Which lines of the listing hold the string "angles"? Show each of them.

# Data
----------------

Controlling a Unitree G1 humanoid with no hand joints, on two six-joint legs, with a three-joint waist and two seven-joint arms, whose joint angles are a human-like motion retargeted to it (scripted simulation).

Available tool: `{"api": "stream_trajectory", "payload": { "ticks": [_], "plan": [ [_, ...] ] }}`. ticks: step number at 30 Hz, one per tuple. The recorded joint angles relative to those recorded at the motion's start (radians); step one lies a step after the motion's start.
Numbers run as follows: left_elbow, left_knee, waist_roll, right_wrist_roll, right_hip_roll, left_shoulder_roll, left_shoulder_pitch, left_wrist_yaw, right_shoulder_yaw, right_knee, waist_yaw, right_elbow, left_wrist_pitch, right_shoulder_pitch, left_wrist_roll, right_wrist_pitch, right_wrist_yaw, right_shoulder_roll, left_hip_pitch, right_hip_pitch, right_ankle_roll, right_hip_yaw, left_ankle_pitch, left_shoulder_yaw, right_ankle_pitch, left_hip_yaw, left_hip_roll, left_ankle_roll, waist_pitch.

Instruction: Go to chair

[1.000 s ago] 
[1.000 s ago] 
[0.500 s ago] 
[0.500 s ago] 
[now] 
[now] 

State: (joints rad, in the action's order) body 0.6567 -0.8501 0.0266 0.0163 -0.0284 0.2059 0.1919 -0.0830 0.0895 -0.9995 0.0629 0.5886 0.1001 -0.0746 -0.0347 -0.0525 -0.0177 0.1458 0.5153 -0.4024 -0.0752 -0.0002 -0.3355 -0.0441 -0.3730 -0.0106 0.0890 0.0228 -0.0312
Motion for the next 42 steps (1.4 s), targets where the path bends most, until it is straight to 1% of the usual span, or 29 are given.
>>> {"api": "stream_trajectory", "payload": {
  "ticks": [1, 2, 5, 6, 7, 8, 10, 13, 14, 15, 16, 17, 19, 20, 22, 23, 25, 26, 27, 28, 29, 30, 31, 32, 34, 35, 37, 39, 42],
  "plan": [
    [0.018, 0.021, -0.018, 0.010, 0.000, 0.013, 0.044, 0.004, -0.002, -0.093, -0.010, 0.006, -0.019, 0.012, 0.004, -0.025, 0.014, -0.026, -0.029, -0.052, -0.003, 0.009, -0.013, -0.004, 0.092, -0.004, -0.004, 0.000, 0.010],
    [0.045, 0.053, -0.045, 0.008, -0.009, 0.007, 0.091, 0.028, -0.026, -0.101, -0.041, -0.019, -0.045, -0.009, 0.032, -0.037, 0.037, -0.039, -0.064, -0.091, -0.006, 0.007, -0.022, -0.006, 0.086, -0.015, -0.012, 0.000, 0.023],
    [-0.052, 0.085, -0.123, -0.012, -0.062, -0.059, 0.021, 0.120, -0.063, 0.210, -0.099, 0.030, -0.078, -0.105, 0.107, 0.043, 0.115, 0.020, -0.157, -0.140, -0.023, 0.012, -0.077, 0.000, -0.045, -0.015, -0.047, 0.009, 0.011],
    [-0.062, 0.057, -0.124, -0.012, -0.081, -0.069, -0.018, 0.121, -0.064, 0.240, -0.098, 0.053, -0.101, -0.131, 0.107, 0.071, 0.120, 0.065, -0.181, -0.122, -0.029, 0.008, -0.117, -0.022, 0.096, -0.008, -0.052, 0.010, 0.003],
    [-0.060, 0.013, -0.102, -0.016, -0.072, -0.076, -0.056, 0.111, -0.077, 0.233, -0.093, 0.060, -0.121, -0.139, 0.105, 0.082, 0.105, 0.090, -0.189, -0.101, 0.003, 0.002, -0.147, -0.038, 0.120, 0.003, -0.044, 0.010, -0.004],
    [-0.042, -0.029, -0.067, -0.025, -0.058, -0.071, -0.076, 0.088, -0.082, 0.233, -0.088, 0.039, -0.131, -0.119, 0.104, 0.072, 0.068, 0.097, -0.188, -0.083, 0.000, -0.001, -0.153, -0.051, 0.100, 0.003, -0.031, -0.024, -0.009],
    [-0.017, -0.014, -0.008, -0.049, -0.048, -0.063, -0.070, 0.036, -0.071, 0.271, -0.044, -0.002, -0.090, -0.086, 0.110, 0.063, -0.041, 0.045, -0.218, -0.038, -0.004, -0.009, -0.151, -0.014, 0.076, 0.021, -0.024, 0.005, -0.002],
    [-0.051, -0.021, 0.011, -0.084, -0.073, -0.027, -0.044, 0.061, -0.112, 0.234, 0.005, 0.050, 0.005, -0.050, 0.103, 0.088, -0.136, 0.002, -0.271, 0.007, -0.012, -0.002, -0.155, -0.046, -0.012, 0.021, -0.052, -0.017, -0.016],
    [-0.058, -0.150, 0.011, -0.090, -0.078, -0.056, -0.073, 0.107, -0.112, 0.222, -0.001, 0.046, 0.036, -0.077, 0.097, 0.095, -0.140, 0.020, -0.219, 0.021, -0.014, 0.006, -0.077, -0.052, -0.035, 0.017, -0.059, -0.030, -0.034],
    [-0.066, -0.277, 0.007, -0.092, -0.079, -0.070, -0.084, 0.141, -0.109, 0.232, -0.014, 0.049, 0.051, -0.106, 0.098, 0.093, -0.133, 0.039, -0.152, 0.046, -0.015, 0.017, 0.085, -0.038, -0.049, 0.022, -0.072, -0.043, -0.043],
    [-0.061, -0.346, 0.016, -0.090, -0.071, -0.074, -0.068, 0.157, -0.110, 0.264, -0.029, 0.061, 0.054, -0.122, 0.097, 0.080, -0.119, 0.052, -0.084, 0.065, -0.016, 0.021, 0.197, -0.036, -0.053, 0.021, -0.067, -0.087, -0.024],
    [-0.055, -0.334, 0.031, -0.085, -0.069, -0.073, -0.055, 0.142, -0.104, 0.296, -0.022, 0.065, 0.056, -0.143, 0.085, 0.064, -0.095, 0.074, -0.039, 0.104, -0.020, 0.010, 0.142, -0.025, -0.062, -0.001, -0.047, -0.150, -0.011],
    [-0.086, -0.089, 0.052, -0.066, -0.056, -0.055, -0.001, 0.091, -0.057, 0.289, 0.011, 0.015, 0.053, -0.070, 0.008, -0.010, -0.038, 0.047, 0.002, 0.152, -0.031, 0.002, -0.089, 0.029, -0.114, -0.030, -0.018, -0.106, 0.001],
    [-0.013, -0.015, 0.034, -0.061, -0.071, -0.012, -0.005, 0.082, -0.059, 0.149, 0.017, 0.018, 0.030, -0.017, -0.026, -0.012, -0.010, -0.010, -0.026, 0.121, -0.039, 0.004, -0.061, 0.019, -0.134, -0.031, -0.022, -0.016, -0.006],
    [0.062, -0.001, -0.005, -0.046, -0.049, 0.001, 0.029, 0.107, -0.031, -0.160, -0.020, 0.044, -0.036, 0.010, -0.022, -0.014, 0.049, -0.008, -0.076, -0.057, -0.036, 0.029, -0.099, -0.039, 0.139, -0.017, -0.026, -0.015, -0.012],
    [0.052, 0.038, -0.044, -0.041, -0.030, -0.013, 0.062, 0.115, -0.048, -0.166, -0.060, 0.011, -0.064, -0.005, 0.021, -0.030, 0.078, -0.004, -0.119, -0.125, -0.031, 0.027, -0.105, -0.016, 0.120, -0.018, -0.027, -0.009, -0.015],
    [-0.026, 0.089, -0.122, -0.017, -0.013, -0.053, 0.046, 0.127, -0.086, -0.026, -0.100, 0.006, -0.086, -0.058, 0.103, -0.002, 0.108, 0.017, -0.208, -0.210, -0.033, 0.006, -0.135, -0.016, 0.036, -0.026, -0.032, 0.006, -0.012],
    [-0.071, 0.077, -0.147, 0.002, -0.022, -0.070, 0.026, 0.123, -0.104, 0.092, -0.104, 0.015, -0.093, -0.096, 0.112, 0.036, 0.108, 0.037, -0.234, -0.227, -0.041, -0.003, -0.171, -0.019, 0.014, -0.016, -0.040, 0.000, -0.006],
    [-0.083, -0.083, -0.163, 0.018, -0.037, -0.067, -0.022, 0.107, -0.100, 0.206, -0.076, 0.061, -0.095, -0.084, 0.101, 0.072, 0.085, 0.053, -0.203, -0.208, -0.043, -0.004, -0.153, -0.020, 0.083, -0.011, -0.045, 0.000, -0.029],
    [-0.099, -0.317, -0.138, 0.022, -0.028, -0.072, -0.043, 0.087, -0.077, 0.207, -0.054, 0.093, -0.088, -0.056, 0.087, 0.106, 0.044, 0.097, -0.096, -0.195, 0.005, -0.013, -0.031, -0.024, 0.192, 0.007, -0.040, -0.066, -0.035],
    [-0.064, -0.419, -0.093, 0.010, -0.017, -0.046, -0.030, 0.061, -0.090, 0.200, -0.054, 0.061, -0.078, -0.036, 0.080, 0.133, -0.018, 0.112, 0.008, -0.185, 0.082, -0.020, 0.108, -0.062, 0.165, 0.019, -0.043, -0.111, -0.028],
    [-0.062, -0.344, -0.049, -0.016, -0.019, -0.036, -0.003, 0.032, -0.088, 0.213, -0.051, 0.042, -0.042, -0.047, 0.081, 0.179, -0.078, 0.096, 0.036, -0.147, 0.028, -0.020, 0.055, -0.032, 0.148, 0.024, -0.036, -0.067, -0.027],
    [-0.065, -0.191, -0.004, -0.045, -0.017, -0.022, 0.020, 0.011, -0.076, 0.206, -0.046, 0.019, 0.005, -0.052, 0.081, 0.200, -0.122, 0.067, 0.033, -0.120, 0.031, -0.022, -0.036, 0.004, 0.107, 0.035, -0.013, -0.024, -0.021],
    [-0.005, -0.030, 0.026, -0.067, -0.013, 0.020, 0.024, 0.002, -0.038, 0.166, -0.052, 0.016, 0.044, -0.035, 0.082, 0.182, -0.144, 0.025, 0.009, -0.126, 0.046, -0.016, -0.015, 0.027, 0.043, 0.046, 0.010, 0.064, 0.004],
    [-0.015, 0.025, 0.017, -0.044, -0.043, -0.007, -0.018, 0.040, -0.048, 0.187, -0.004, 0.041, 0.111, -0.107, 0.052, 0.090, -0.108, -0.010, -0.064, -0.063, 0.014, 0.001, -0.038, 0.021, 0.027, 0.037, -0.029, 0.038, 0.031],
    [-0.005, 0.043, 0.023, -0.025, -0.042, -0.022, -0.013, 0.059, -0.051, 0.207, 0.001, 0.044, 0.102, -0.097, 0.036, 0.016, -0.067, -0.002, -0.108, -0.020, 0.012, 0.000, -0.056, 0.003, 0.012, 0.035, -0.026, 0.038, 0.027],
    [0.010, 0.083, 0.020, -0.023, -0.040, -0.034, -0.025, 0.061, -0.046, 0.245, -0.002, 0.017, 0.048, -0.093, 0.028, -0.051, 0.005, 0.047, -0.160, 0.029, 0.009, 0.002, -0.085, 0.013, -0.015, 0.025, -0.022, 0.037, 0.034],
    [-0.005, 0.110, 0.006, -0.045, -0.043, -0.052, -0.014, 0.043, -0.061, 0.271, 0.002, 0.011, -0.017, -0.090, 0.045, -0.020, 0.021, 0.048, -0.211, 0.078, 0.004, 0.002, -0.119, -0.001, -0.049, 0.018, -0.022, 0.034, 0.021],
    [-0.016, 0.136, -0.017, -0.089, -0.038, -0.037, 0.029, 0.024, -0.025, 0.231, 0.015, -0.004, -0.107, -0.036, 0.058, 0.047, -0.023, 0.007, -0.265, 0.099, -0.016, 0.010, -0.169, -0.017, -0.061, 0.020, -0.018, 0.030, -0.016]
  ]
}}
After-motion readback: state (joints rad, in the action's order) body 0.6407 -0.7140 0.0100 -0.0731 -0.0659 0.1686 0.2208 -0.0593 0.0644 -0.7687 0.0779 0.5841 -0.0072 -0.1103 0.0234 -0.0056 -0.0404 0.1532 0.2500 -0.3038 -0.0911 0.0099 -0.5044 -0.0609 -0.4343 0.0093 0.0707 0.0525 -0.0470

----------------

# Answer area
Controlling a Unitree G1 humanoid with no hand joints, on two six-joint legs, with a three-joint waist and two seven-joint arms, whose joint angles are a human-like motion retargeted to it (scripted simulation).
Available tool: `{"api": "stream_trajectory", "payload": { "ticks": [_], "plan": [ [_, ...] ] }}`. ticks: step number at 30 Hz, one per tuple. The recorded joint angles relative to those recorded at the motion's start (radians); step one lies a step after the motion's start.

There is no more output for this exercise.